Greece Lightning Rod

Eds and op-eds are popping over the Supreme Court decision to allow sectarian prayer at Greece, New York town council meetings. Some citizens complained that the prayers made them feel disrespected and excluded. Who hasn’t from time to time? I’m no advocate of government-sponsored religion, but I do wonder how we can live in a society in which the mere mention of God offends some as much as the “f word” offends others. Are we, perchance, getting a little thin-skinned? After several long years of neo-con rule, we have learned that opposition is a form of treason, and that conflicting opinions cannot coexist. As an erstwhile teacher of religion, the implications make me shiver. Isn’t the point of learning about religion to train people in toleration? If I sued every time I was offended, I’d be the richest man in the country.

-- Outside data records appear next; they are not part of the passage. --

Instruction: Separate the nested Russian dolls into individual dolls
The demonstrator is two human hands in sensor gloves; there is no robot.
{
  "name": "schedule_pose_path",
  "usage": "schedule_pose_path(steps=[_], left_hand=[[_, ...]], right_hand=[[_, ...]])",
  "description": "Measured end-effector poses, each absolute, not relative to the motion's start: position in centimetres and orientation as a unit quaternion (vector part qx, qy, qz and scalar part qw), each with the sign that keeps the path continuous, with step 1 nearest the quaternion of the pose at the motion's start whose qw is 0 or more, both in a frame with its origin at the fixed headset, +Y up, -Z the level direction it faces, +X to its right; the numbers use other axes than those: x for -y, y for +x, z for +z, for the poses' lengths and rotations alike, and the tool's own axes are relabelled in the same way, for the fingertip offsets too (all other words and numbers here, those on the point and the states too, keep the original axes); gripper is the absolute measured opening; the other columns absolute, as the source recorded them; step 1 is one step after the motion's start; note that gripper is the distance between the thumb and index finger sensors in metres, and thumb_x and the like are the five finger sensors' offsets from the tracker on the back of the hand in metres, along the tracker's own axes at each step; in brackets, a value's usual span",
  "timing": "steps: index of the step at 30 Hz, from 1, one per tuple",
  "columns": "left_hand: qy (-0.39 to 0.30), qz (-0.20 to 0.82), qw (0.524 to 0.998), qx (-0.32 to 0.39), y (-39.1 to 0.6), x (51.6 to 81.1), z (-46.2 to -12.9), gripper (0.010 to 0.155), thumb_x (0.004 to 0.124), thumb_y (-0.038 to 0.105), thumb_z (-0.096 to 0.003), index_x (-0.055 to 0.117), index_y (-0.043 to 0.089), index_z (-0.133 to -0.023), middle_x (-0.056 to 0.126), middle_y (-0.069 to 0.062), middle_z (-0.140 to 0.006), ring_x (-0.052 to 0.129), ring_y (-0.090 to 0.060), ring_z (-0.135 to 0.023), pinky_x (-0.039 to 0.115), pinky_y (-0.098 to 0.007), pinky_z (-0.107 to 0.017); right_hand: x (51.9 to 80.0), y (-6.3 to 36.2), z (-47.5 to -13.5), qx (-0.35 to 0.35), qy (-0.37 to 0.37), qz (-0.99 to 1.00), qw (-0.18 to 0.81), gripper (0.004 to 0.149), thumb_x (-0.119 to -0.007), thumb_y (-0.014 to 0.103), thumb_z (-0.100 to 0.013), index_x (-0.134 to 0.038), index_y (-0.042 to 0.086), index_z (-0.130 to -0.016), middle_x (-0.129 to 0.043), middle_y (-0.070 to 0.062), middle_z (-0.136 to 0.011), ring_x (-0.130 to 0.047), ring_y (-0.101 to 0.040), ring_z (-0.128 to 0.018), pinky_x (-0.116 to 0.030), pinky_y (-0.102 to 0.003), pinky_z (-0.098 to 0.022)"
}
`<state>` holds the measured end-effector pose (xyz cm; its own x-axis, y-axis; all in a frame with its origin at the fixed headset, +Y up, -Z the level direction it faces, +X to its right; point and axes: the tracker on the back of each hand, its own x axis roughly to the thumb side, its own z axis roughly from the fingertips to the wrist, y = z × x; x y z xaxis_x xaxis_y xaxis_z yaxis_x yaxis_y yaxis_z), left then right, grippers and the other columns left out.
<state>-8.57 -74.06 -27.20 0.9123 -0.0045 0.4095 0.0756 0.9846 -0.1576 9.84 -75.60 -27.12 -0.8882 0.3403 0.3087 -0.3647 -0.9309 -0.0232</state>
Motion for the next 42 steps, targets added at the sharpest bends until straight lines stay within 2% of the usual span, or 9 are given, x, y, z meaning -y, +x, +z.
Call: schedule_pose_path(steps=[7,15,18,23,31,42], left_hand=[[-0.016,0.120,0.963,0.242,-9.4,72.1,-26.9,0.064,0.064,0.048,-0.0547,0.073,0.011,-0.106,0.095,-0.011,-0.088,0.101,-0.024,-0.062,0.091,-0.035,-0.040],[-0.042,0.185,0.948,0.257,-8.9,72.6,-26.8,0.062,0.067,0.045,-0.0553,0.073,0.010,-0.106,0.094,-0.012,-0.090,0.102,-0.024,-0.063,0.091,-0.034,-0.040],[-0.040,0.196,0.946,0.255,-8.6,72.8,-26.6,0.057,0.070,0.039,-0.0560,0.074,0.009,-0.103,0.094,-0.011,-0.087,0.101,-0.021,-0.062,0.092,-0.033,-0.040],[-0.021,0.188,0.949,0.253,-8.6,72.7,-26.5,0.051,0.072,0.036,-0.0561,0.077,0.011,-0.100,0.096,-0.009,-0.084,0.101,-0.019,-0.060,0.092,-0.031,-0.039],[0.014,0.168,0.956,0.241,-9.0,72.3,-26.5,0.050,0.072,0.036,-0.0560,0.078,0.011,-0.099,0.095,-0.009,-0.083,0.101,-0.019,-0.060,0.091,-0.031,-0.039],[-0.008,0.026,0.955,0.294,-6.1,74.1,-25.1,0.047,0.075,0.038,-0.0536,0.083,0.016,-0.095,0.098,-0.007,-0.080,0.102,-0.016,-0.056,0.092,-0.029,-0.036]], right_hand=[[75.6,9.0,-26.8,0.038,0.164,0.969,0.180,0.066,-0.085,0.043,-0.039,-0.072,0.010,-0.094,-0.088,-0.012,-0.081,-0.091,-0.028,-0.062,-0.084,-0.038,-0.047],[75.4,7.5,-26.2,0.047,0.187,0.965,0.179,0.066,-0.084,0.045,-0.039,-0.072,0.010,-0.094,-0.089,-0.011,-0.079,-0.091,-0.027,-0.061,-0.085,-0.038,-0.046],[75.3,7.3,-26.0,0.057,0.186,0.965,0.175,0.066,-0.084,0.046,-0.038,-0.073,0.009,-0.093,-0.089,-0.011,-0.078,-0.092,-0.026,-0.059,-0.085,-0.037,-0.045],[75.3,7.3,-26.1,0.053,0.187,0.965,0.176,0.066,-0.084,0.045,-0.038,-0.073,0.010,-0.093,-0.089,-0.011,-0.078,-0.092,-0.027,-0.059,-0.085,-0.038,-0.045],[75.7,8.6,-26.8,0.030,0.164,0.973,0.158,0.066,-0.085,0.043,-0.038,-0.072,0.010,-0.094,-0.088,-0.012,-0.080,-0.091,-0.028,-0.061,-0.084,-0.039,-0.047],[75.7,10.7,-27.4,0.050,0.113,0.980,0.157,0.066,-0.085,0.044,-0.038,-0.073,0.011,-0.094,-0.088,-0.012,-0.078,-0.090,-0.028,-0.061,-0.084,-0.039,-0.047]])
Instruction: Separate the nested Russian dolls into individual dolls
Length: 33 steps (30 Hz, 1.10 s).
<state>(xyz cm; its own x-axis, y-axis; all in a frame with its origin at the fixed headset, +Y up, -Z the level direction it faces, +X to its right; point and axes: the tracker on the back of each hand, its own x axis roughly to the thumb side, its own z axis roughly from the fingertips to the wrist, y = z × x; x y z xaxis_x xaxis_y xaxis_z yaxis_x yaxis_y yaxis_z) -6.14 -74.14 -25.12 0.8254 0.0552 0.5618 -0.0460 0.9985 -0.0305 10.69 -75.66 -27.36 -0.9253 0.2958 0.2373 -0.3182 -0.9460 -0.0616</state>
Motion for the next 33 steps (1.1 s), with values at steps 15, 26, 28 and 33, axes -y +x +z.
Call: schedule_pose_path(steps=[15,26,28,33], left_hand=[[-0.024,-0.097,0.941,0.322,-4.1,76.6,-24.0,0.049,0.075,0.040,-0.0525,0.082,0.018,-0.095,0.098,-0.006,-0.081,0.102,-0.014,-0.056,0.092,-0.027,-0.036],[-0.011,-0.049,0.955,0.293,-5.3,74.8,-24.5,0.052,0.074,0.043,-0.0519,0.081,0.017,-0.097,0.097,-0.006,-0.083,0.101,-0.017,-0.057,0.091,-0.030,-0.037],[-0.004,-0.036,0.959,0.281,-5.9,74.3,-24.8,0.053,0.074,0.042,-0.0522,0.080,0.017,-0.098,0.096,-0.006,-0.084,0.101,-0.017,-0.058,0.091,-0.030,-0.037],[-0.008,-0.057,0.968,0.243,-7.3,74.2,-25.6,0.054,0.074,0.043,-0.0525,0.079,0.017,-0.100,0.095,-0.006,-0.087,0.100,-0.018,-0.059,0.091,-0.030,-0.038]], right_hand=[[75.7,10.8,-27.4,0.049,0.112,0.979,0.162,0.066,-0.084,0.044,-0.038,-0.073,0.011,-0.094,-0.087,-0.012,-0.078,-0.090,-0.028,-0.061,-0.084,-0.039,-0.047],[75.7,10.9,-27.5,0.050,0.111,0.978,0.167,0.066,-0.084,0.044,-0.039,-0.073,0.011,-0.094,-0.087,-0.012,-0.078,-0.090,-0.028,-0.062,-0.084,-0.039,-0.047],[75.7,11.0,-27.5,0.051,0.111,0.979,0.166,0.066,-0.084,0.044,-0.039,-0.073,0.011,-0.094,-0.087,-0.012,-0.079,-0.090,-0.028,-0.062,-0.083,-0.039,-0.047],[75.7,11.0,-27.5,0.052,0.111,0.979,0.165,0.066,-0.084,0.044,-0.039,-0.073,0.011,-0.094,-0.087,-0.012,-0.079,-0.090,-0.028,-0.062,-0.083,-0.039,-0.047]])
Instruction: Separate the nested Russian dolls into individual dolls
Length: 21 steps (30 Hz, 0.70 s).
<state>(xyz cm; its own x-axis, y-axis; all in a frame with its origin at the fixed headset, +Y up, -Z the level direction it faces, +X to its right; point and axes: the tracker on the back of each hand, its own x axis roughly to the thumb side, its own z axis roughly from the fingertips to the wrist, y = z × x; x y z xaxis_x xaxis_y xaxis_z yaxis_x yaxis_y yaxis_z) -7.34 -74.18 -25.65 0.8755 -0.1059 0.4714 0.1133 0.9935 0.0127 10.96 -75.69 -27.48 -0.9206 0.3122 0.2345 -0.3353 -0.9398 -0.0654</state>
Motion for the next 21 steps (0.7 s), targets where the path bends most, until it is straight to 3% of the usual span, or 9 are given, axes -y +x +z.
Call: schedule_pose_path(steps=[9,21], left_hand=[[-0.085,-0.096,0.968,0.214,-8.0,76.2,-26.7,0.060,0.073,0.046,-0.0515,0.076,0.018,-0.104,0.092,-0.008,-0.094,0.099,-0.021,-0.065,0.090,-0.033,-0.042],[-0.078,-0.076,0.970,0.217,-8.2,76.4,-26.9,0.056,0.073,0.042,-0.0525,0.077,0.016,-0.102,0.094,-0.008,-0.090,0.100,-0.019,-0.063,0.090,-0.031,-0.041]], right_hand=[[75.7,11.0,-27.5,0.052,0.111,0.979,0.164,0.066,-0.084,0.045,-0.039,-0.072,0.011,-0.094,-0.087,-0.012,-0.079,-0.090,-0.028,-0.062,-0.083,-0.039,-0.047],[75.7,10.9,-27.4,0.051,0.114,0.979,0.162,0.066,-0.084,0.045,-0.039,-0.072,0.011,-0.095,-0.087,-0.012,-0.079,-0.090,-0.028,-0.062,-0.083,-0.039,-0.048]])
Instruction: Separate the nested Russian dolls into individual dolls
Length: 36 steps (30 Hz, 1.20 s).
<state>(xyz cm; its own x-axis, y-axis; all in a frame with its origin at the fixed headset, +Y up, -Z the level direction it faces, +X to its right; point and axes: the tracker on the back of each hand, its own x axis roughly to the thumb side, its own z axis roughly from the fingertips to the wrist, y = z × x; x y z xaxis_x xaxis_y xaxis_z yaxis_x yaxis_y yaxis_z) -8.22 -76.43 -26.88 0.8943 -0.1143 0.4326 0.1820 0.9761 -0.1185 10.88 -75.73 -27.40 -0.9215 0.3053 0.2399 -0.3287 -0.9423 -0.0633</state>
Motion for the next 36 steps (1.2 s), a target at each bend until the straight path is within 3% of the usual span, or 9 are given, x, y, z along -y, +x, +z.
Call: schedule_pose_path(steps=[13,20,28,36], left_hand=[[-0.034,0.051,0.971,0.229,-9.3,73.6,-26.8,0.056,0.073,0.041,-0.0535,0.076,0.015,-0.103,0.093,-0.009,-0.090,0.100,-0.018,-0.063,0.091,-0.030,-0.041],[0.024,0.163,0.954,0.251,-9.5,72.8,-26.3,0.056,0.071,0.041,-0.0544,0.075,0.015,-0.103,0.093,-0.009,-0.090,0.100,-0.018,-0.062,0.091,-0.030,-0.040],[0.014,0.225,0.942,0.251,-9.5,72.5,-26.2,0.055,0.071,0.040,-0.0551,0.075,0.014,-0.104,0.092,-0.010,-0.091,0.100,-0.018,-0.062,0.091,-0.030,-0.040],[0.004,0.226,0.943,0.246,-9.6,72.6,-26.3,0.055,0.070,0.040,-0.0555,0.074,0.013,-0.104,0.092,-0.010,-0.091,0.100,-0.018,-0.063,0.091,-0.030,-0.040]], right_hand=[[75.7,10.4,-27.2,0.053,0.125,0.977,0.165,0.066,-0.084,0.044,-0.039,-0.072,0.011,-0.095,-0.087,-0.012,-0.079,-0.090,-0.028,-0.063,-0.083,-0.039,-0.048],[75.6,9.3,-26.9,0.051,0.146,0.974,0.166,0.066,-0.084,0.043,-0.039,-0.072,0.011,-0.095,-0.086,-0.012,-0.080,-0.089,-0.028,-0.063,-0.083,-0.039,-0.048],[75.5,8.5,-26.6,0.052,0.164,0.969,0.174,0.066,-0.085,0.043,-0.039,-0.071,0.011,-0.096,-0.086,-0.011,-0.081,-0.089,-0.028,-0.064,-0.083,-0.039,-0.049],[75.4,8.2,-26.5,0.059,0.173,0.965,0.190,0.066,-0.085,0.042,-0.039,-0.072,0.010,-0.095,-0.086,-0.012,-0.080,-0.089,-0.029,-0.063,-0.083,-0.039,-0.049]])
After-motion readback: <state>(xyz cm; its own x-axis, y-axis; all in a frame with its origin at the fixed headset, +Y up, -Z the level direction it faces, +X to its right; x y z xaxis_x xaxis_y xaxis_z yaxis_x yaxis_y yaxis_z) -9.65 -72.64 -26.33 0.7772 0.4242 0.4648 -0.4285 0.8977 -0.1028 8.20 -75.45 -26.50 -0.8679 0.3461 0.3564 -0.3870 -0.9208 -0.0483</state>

Ironically, the United States is one of the rare cases of a developed, “first world” nation where skirmishes over religion often and vocally take center stage. We have, as a society, dismantled the apparatus of dispassionate, scholarly discussion of religion (“no need for it,” “budget can’t afford it,” “superstition and nonsense”) and wonder why it always brings us to verbal blows. Religion is that which we can’t define, but we can surely fight about. We’re offended by public prayers, the wearing of hijab, and idols to the Ten Commandments on the courthouse lawn. Religion, like sex, is relegated to private places only, but for diametrically opposed reasons. What are we so afraid of?

Lost in the clutter.

Lost in the clutter.

We have no trouble when someone with private money spends it to introduce religion into the public sphere. You can walk down the street in Manhattan and see crosses outside churches and “Jesus saves” scrawled in the cement of well-trod sidewalks. Nobody seems to be offended. Finding practitioners of the “exotic” religions of Hinduism, Buddhism, Sikhism, Vodou, Theosophy, and Scientology is hardly a challenge in a city of millions. Over what is there anything to be offended? I’m offended by those with too much money keeping everyone else below them because the law says that they can. I’m offended by those who pollute our common environment because they can afford lawyers to find loopholes. I’m offended by those who use their religion to oppress women and non-believers. Those who want to pray to a god, any god, before a civil meeting, as long as that god demands nothing from non-believers, aren’t hurting anyone but those who never learned to agree to disagree.

A Theistic Nation

That’s a dill-pickillial of a peccadillo, if you’ll pardon my Ned Flanderism. I’m referring to the issue of the Supreme Court dealing with public prayer. Again. In a recent Chicago Tribune story, prayer before town board meetings in Greece, New York have led to accusations of violation of citizens’ rights. In a similar, but unrelated, situation, a friend asked me what I thought about religious symbols on public property. He asked the basic question that if atheism relies on no symbols, isn’t the absence of symbolism tacit approval of atheism. These issues are very difficult to resolve for a number of reasons. The first non-partisan elephant in the room is the fact that we do not have an acceptable definition of religion. Universities shy away from hiring specialists in religion and we, as a society, and, more restrictively, as an academy, can’t agree on what religion is. Is atheism a religious belief system? Some would argue that it is, and that it shouldn’t be the default stance—that would favor one religion. From what neuroscience seems to tell us, atheists aren’t born, they’re made. Religion, of some description, is normal human thinking.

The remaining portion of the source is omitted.